- Возьми вот, пацану твоему старуха велела… Куличик-то, конечно, серый… Какие теперь куличики! А яички по форме, крашеные… Ну, Христос воскресе! - расправляет он свои дремучие усы и притворяет дверь.
- Воистину! - Мы троекратно целуемся, и в сарае становится будто теплее.
- Сыпь до дому. Печку я сам разведу, - почти свирепо приказывает мне Зануда. - Постой! Там кто-то крайний бурт разворотил. Так ты того… заравняй, чтоб глазу не было… Понял?
Я не бегу, а" лечу по похрустывающим Ледяной корочкой лужам, залетаю с разгона на тонкую пахоту, выпрыгиваю из нее, как козел. Подхватываю на шоссе какой-то кусок древесины: дров-то ведь дома и нет. Снова лечу. Вот и пригород. Хлюп! Задняя половина правой галоши начисто отлетела. Итти в одной очень неудобно, да и к чему одна? Долой! "Разумшись ловчее" говорили когда-то наши мужики… Еще рано, и на улицах почти никого нет. Ходу! Проскочить бы площадь перед институтом во-время! Проскочил! Теперь на своей Подгорной знакомых не встречу… Ходу!!!
- Борюшка! Босой! - всплескивает руками тетя.
- Христос Воскресе! - вытаскиваю я из-под одеяла теплого, пахнущего сном сынишку и сую ему в рученки покрашеные луком мужицкие писанки.
- Воси… вой… - пытается он выговорить подсказанное матерью непонятное, неизвестное слово и вдруг целует нас поочередно.
Я вижу слезы в глазах жены. Видит их и она в моих…
Девушка и грифы
- Кто же из вас Шир, товарищи?
Вошедшая в редакционную комнату культотдела "Правды Востока" остановилась на ее пороге и пытливо осматривала каждого из нас. Угадать на самом деле было трудно. Все трое сидевших в ней - завотделом Саша Воробейчик, рецензент Гафиз и я, разъездной корреспондент - были приблизительно одного возраста, между тридцатью и сорока годами, одинаково одеты в белые неопределенного сорта материи брюки и белые же рубахи с расстегнутыми до отказа воротами. Ртуть термометра переваливала за цифру 40.
- Вы? - ткнула она пальцем в тяжелый завовский письменный прибор Воробейчика.

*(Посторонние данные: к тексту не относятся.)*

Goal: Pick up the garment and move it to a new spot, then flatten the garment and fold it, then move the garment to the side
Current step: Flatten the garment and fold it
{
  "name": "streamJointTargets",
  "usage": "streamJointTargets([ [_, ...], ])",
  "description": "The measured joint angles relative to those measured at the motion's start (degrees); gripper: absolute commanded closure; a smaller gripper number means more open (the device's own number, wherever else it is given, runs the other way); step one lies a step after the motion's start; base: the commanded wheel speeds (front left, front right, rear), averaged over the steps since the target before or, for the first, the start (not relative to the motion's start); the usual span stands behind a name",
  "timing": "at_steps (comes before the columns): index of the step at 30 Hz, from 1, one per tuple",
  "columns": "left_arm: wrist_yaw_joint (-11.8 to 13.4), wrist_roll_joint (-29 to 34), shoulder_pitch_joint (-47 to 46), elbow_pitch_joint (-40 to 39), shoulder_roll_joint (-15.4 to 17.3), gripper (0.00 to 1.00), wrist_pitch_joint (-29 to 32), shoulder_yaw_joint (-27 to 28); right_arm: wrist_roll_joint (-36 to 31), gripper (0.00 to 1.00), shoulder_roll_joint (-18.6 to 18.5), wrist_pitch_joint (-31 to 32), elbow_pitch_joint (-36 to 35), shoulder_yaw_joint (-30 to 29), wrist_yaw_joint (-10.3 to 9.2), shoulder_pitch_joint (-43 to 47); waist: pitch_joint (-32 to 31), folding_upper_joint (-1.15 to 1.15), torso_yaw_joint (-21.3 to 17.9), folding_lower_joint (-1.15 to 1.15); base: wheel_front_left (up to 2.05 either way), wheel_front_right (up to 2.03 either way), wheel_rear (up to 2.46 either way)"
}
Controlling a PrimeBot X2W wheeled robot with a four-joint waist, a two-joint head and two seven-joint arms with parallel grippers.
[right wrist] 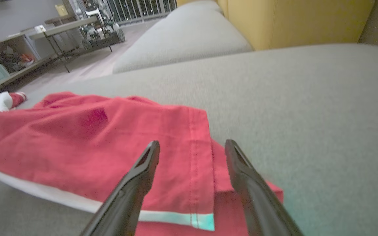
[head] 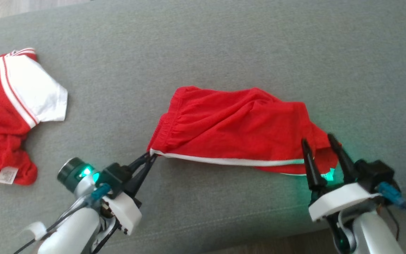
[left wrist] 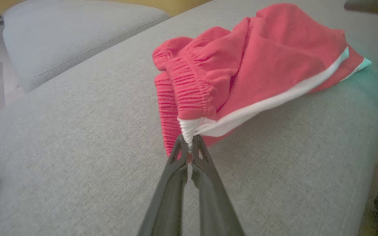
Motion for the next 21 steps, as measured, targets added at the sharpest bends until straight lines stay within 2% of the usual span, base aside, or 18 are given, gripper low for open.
streamJointTargets([
  [5,1.49,-2.08,1.9,-2.11,0.13,1.0,0.0,3.04,0.07,0.0,0.0,0.0,10.31,0.91,0.0,-0.17,0.18,0.0,1.37,0.0,0.0,0.0,0.0],
  [9,1.53,-2.33,1.94,-2.82,0.1,1.0,0.0,3.83,0.22,0.0,0.01,-0.15,15.8,2.58,0.0,-0.49,0.89,0.0,1.53,0.0,0.0,0.0,0.0],
  [21,1.7,-1.72,1.93,-3.21,-0.01,1.0,0.0,5.5,0.59,0.0,-0.12,-0.64,15.55,6.86,0.0,-2.18,2.38,0.0,1.14,0.0,0.0,0.0,0.0],
])
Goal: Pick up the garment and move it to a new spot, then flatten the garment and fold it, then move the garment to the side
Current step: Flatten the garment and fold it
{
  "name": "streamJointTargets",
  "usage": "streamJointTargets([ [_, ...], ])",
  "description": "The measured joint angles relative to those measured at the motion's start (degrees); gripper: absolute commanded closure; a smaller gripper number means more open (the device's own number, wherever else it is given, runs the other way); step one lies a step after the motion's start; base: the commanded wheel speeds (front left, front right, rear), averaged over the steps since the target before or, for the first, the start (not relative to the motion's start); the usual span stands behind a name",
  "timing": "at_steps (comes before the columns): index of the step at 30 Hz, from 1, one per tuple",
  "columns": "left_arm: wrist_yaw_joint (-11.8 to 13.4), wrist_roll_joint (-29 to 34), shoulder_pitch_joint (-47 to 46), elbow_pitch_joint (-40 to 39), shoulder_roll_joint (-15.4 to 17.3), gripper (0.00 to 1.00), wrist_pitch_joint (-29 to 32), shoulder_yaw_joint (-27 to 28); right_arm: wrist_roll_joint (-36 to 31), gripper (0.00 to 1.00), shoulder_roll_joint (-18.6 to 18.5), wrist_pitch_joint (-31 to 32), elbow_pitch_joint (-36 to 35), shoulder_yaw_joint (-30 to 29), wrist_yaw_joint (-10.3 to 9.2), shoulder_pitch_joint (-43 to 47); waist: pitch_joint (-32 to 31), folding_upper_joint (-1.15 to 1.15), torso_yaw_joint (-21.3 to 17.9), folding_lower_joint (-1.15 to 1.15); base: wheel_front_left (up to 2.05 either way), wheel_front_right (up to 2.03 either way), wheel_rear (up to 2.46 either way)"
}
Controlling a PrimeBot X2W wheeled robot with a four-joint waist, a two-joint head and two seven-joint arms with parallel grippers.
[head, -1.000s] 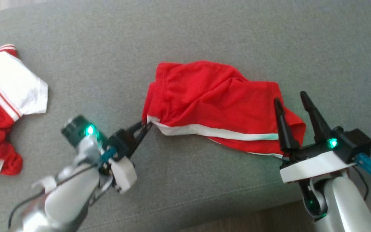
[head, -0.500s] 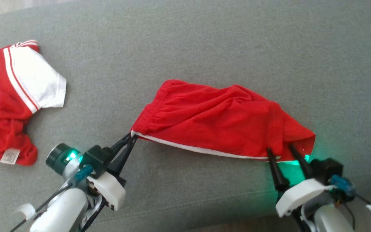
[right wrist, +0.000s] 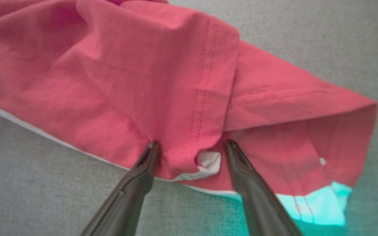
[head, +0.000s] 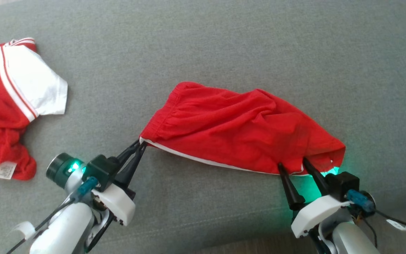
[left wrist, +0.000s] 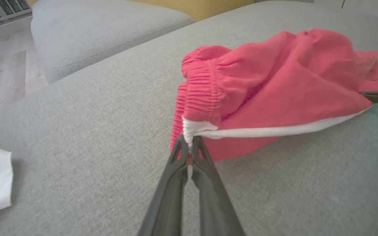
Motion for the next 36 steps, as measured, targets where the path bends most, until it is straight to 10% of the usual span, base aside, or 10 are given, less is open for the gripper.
streamJointTargets([
  [9,-0.36,0.58,-0.26,0.02,-0.13,1.0,0.0,0.65,-2.04,0.0,-0.09,0.19,-0.07,0.48,-0.01,-0.03,0.83,0.0,-0.18,0.0,0.0,0.0,0.0],
  [10,-0.37,0.59,-0.38,0.02,-0.13,1.0,0.0,0.89,-2.38,0.15,-0.16,0.44,-0.47,0.54,-0.01,0.09,0.97,0.0,-0.16,0.0,0.0,0.0,0.0],
  [12,-0.6,0.81,-0.51,0.01,-0.13,1.0,0.0,1.41,-3.12,1.0,-0.22,1.05,-1.86,0.62,-0.01,0.75,1.21,0.0,-0.16,0.0,0.0,0.0,0.0],
  [28,-4.33,-13.86,-3.49,-11.13,-0.13,1.0,3.26,4.78,6.25,1.0,0.12,10.45,-27.29,-4.88,0.0,6.08,-3.31,0.0,-1.6,0.0,0.0,0.0,0.0],
  [36,-4.38,-19.71,-15.25,-15.11,1.3,1.0,5.3,5.03,5.52,1.0,0.07,12.57,-26.66,-8.59,0.0,-7.71,-4.66,0.0,-2.19,0.0,0.0,0.0,0.0],
])
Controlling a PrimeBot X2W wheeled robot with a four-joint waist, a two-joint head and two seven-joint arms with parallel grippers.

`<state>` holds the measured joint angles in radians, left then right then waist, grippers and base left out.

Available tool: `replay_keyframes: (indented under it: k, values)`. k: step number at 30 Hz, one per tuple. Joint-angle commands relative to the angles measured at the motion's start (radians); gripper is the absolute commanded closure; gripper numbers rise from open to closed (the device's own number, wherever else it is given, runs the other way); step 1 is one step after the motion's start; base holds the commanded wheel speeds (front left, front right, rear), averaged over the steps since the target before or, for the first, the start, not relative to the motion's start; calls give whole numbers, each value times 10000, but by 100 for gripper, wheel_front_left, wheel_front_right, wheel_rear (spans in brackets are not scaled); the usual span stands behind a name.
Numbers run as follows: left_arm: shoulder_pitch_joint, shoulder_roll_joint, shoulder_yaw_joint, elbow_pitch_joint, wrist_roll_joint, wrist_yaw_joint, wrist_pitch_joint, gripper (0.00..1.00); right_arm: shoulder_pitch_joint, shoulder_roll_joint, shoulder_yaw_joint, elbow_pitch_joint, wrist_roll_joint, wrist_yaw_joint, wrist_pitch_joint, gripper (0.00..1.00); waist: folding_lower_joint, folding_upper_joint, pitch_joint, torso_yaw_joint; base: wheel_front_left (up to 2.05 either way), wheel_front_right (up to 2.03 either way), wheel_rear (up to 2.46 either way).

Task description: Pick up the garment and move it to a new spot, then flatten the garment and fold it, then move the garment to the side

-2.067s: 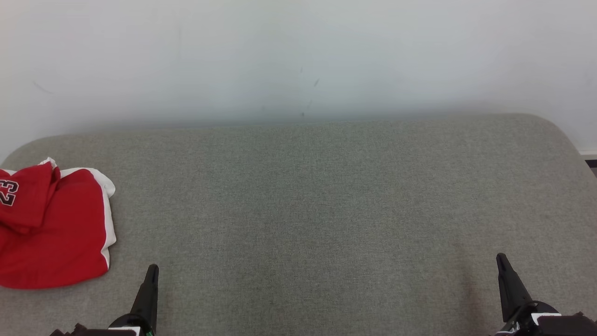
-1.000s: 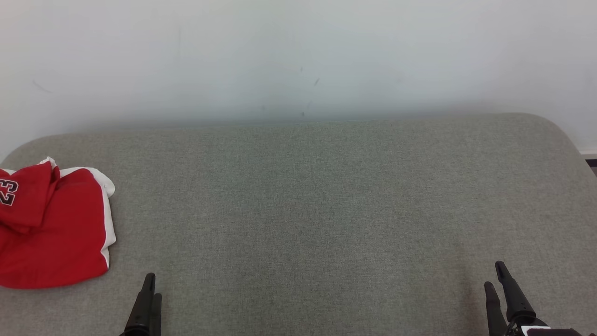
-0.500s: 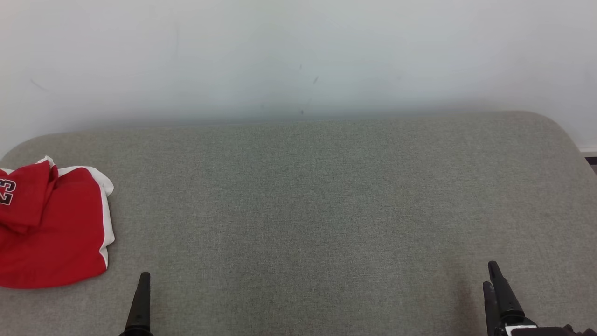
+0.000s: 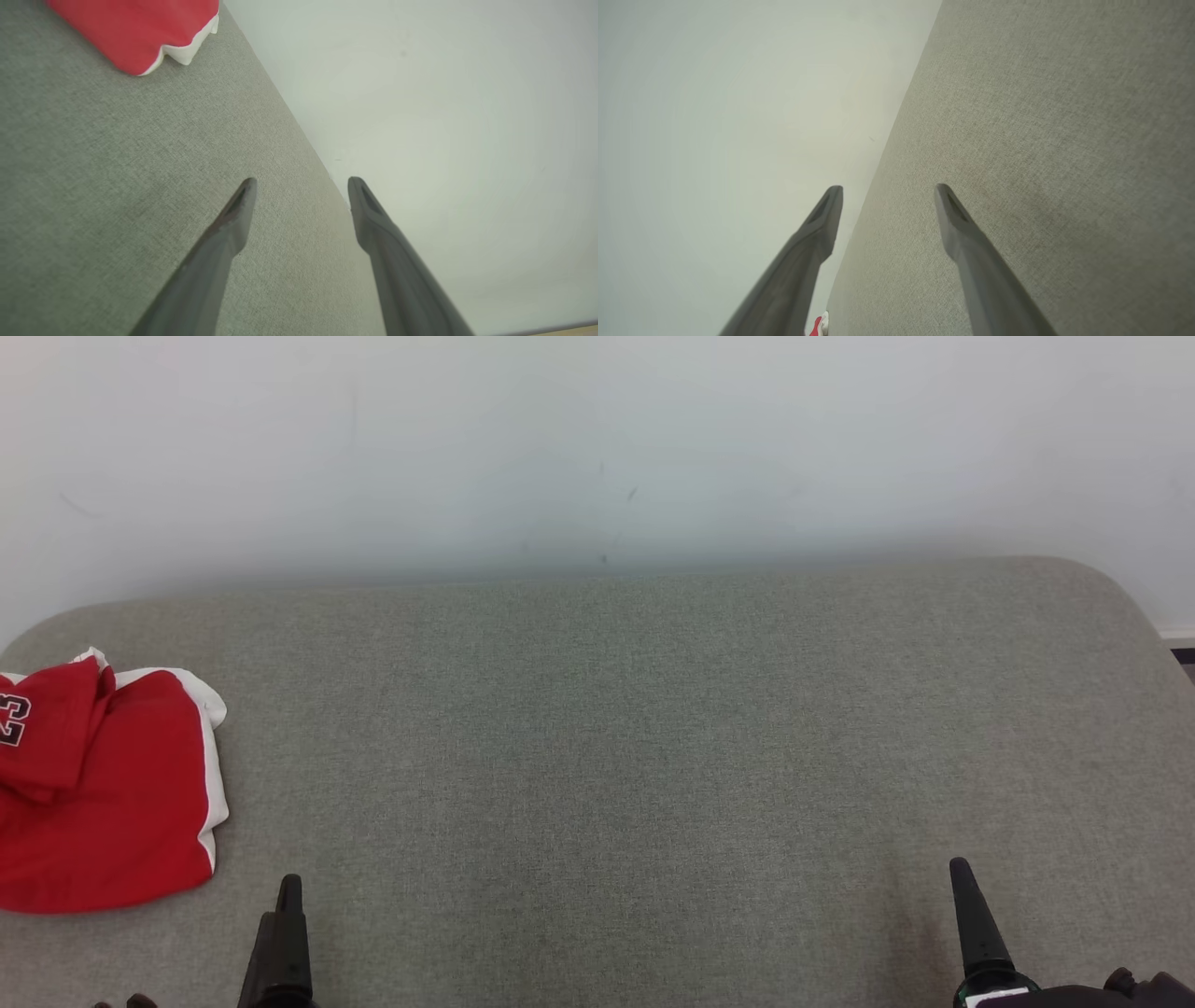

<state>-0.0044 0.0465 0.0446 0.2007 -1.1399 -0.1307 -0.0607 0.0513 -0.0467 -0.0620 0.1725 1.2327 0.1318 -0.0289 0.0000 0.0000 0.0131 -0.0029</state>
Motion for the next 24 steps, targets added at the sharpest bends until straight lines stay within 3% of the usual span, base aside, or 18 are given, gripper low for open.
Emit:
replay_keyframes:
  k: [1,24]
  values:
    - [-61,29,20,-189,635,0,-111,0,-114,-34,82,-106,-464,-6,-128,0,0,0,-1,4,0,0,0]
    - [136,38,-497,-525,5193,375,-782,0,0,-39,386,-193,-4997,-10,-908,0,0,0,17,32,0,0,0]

- Он! - ткнул тот в свою очередь в мою сторону.
Девушка, видимо, удивилась. Мой скромно приютившийся в углу столик, за который я садился лишь эпизодически, возвращаясь из поездок, не внушал ей доверия.
- Ох, сморилась! плюхнула она на единственный свободный стул, беспризорно скитавшийся от стола к столу и в данный момент стоявший среди комнаты. - Кар як у пекле, хай ему бис! - потом она пододвинула стул к моему столику, сунула под него скинутый с плеч кап - домотканный мешок, какие приготовляют киргизки, и отрекомендовалась:
- Я Таня Кы!
Столь странная фамилия мне ничего не говорила. Я удивленно поднял брови.
- Не помните? - с ноткой обиды в голосе качнула головой пришедшая. - А сами тогда обо мне написали: Таня Кы… Стихи свои тогда говорила, в Токмаке…
Теперь я вспомнил. В прошлом году, проезжая через Токмак - паршивый, степной Семиреченский городишко, на тракте, идущем по Чуйской долине к Иссык-кулю, я попал на школьный вечер и написал очерк о казачьей и киргизкой молодежи, которую увидел на нем. Упомянул и о девушке, только лишь переставшей тогда быть подростком, читавшей на этом вечере свои стихи. В этих стихах мне понравилась не их примитивная, часто грешившая версификация, но искренность, звучащая в каждой строке, стремление сказать о виденном, прочувствованном их автором, о маках и тюльпанах, покрывавших радужным ковром Чуйскую долину в те весенние дни, о замыкающих ее синих громадах лесистого Тунь-Шаня, о том ощущении силы, свободы и радости жизни, которое охватывает душу при взгляде на них. Эти наивные стихи не были похожи на тупые рифмы правоверных комсомольцев, печатавшиеся беспрерывно в молодежных газетах, и даже неблагозвучное сочетание "речка Чу" и "полечу" заставило верить в подлинное стремление их автора к полету. А когда Таня произносила эти строки, то так порывисто раскинула руки и тряхнула головой, что закрученные на ней русые косы раскололись и упали ей на плечи.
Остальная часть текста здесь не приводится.